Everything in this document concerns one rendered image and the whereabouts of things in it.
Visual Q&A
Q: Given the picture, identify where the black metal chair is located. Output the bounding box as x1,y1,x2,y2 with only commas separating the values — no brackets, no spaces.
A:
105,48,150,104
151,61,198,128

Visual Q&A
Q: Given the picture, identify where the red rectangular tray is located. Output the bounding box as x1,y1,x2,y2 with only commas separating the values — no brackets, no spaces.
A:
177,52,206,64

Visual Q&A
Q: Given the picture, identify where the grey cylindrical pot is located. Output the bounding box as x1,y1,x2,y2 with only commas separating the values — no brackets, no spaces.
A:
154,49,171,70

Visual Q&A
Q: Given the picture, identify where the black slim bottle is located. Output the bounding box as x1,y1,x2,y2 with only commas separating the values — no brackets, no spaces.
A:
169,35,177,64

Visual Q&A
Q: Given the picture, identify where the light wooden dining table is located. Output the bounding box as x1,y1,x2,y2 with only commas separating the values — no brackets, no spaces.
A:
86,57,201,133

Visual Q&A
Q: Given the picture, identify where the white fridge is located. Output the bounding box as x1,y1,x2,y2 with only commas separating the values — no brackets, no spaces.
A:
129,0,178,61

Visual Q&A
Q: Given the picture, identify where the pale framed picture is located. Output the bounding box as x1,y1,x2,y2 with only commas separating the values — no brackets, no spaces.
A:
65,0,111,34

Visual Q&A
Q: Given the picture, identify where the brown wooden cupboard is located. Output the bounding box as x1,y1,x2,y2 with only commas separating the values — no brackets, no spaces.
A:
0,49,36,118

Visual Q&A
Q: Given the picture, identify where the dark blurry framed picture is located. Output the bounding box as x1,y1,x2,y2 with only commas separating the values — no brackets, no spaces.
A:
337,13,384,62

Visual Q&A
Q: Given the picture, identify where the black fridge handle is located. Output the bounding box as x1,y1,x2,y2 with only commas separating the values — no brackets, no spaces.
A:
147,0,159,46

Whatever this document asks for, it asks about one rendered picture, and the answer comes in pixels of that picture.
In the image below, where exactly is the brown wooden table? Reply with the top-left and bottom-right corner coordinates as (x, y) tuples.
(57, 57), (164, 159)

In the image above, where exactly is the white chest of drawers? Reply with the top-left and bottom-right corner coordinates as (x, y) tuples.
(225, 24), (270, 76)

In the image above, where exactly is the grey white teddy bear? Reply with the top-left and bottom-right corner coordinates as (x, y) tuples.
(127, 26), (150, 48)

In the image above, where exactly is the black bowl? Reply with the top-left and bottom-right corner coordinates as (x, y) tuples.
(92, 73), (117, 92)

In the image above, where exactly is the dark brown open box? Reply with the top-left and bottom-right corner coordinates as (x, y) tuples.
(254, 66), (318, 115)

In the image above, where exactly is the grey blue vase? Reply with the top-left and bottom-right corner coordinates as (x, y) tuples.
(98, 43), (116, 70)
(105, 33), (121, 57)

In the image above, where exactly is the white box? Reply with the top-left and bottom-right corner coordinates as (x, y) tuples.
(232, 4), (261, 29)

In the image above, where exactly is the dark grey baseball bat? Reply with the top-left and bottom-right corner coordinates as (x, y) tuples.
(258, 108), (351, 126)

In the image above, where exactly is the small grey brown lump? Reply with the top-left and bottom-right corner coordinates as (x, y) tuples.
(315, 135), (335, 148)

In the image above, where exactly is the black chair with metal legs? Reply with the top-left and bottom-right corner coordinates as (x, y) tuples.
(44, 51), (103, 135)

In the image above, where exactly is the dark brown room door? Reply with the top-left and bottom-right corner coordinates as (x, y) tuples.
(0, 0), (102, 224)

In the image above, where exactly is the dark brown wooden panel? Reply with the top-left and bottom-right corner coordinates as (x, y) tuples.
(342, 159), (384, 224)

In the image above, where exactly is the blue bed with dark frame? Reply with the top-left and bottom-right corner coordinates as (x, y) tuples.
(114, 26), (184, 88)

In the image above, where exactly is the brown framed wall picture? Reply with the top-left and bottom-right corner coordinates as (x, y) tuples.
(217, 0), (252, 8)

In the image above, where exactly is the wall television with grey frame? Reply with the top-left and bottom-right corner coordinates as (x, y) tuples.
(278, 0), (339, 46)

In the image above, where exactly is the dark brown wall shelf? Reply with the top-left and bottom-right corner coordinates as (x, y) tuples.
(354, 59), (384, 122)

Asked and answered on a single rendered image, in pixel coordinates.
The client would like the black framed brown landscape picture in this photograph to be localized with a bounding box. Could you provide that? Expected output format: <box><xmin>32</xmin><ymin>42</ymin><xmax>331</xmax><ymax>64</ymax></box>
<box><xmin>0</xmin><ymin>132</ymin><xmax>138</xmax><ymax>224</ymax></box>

---

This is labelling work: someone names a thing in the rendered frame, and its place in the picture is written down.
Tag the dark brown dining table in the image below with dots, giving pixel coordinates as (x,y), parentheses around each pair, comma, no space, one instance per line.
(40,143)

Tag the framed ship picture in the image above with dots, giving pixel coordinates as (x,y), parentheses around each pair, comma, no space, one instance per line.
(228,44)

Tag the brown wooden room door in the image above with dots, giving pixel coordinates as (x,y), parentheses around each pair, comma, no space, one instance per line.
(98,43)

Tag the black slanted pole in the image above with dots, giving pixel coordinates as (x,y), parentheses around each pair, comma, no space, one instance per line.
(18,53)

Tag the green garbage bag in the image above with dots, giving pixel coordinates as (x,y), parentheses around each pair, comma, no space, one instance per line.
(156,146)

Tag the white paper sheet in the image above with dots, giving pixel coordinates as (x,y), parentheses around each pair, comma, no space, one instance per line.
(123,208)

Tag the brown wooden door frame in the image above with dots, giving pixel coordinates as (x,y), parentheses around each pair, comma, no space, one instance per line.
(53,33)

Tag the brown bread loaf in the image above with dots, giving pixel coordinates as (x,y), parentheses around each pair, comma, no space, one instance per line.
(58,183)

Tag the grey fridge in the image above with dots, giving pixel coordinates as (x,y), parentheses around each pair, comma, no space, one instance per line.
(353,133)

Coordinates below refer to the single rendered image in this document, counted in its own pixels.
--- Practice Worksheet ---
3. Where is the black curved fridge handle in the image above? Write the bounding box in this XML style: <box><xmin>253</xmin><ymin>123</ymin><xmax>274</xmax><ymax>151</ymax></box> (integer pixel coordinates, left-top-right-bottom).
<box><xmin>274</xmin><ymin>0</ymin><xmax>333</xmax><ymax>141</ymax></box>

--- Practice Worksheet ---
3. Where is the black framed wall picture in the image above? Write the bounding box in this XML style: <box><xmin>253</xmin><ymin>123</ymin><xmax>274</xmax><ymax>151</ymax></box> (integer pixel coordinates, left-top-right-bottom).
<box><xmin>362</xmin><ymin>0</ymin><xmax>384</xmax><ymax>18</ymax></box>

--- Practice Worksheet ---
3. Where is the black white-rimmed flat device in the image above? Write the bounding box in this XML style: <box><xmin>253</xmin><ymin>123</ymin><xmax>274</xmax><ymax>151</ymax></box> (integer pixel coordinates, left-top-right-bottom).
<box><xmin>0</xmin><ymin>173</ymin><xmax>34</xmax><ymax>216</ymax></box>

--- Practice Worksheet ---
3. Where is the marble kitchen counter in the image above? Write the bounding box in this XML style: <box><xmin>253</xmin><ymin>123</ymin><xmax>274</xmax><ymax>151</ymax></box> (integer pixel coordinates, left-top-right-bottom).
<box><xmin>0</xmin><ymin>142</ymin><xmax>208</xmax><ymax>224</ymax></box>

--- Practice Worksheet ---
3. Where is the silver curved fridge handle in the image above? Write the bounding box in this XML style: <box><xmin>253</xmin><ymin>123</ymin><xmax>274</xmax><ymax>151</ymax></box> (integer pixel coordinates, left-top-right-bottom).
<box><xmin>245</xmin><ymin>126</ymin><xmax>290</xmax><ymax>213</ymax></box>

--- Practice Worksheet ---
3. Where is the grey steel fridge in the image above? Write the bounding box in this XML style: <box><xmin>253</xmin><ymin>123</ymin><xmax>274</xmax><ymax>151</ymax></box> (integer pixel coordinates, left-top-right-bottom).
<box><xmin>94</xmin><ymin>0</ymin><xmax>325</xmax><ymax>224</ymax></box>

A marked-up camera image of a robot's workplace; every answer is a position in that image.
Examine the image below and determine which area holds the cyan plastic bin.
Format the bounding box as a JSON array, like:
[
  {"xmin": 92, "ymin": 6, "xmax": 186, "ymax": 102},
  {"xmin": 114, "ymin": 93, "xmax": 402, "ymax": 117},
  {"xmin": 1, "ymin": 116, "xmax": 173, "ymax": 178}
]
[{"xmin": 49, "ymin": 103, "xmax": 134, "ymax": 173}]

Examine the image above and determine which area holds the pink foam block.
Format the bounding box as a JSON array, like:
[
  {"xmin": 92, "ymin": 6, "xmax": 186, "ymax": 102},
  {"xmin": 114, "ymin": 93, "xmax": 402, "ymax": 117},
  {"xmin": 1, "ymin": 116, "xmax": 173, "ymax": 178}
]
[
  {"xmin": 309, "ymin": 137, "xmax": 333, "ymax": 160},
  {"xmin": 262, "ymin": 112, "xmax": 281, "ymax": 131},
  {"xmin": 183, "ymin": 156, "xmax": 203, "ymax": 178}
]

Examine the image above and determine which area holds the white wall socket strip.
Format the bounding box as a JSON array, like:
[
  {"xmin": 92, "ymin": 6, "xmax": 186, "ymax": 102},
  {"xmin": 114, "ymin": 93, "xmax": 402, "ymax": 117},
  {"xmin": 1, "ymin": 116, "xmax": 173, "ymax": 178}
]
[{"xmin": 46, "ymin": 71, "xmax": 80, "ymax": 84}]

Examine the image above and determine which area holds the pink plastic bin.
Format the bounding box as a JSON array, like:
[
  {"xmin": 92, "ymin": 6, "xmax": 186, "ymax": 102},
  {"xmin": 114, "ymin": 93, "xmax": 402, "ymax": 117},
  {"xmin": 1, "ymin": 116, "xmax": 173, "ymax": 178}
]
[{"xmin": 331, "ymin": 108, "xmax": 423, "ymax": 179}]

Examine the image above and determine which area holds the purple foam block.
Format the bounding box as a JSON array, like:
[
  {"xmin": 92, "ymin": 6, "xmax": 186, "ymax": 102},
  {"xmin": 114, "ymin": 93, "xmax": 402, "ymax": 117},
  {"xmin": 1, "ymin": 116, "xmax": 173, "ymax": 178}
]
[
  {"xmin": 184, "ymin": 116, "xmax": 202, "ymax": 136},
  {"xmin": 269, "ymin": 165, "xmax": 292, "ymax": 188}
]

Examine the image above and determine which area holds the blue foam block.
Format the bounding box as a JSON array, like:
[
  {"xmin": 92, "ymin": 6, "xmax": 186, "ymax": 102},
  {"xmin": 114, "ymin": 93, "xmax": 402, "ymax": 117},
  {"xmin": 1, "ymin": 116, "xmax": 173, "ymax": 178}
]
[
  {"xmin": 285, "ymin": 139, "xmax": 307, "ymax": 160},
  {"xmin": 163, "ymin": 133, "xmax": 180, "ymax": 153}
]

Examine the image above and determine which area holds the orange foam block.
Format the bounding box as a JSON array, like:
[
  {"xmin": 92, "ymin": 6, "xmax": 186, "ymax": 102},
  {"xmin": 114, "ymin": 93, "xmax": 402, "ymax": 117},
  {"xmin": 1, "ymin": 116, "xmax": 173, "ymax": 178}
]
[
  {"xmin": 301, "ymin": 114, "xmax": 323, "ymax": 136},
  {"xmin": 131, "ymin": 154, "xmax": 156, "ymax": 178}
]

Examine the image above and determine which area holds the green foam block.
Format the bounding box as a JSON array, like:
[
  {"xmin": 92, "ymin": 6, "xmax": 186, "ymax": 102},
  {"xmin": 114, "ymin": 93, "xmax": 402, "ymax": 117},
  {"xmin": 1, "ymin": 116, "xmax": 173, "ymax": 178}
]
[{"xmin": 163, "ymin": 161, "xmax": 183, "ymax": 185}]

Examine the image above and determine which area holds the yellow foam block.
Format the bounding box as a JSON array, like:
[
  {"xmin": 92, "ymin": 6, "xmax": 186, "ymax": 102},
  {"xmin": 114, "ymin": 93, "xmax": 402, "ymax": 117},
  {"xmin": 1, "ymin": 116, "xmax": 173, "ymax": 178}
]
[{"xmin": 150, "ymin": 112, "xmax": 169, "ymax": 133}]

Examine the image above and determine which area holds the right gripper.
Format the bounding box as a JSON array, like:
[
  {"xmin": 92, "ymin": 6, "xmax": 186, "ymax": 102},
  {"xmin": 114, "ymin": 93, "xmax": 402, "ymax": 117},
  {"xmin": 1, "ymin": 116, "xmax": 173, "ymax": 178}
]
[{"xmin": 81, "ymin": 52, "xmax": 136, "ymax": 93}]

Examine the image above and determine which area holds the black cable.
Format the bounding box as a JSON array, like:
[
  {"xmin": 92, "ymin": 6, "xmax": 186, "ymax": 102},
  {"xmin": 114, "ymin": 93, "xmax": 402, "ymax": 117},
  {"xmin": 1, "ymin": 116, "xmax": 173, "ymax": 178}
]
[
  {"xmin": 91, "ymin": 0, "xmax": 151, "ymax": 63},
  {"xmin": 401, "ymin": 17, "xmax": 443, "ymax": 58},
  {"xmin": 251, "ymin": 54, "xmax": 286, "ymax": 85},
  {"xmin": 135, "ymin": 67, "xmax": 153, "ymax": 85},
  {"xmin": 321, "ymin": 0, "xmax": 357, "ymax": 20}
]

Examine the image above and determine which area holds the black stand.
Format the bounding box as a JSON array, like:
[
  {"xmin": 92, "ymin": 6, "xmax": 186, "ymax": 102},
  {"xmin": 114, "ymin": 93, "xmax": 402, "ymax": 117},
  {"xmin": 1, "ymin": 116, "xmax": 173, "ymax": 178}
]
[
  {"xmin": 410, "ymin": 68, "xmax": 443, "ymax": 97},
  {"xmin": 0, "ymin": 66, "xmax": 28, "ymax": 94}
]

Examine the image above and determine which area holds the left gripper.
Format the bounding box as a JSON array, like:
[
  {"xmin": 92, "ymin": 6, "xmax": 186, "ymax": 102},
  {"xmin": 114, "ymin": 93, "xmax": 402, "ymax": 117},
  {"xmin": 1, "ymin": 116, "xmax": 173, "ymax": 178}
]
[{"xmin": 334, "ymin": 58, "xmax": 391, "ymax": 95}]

* **DIRECTIONS**: Could you find every line in the records above that has the string "pink" and copy it?

* **RESULT**:
Examine the image above and determine which area holds the pink foam block.
Examine the image above and determine which area holds the pink plastic bin.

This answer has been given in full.